Cuando amar sin medida deja ruinas
A veces un libro te encuentra justo cuando necesitas que te hable sin adornos. Abres la primera página y ya no se trata de que alguien te cuente su historia, sino de que te diga la tuya. Con Mis ruinas, Mi poesía, Gema Bautista ha escrito ese tipo de libro que sabe mirar de frente al desastre: la devastación que deja el amor cuando se ha dado todo, incluso lo que no se tenía.

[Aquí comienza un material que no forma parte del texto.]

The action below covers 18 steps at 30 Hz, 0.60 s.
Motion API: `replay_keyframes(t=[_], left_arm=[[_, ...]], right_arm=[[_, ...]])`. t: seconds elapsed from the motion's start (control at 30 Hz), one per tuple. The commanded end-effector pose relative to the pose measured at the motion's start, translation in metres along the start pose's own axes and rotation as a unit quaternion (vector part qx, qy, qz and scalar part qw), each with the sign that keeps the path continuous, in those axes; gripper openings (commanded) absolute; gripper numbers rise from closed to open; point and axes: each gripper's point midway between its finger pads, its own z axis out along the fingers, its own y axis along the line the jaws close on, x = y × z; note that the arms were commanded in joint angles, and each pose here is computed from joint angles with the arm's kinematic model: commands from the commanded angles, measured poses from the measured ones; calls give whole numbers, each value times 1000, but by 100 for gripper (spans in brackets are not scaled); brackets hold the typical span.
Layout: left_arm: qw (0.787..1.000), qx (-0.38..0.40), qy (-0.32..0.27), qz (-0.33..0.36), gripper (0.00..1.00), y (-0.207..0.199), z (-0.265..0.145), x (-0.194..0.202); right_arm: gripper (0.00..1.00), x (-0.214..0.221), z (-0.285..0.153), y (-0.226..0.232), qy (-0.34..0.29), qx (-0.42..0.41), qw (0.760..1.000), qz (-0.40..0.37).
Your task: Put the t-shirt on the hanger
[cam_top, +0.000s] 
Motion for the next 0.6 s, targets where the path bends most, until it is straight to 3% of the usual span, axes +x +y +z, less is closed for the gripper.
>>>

Lo que conmueve de Bautista no es lo que dice, sino cómo lo dice. Tiene la serenidad de quien ha pasado ya por la tormenta y no necesita elevar la voz para que el temblor se escuche. Escribe con una mezcla de lucidez y vulnerabilidad que desarma; cada poema es una rendición y a la vez una conquista. Habla del amor que pide una gota y al que se le entrega el mar entero, de la costumbre de vaciarse sin que nadie lo note, de repetir la herida con una fidelidad casi poética.
No hay impostura en su voz. La autora no pretende ser mártir ni heroína; solo una mujer que ha aprendido que la pureza incondicional también puede ser una forma de ingenuidad y que el exceso, incluso del bien, deja cicatrices. La palabra “ruinas” en su título no tiene sentido trágico, sino de descubrimiento. Son los restos de lo que fue, pero también los cimientos de lo que todavía puede construirse. Su poesía es, de alguna manera, un trabajo de reconstrucción: examina, reconoce, ordena los fragmentos sin maquillarlos.
Lo que llama la atención en sus versos es su honradez emocional. No busca ser intensa: le basta con ser precisa. En Bautista hay una economía del dolor. Cada palabra está donde debe, sin gritos, sin retórica. Su autenticidad rompe la distancia que muchos poetas se imponen entre la emoción y la forma; ella logra ese equilibrio entre sinceridad y dominio técnico que distingue a quien escribe para entender, no para impresionar.
Y ocurrió algo curioso: su tono, tan íntimo, ha encontrado eco en toda una generación. No es una poeta de minorías ni de academias; es la voz de quienes están aprendiendo a poner nombre a su propia fragilidad sin sentir vergüenza. Su obra recoge algo muy actual: esa necesidad de hablar de salud mental, de vínculos dañinos, de amor propio, sin disfrazarlo de metáforas inalcanzables.
Al cerrar el libro, uno tiene la sensación de haber acompañado a alguien en un proceso real, honesto. No hay final feliz ni moraleja reparadora. Solo una calma sobria, la de quien ya no escribe para olvidar, sino para comprender. Si leer a Gema Bautista duele, es porque lo que dice no es ajeno a nadie. Y aunque lo que describe tenga forma de ruina, la belleza con la que lo hace deja en pie algo esencial: la certeza de que incluso la pérdida puede tener su luz.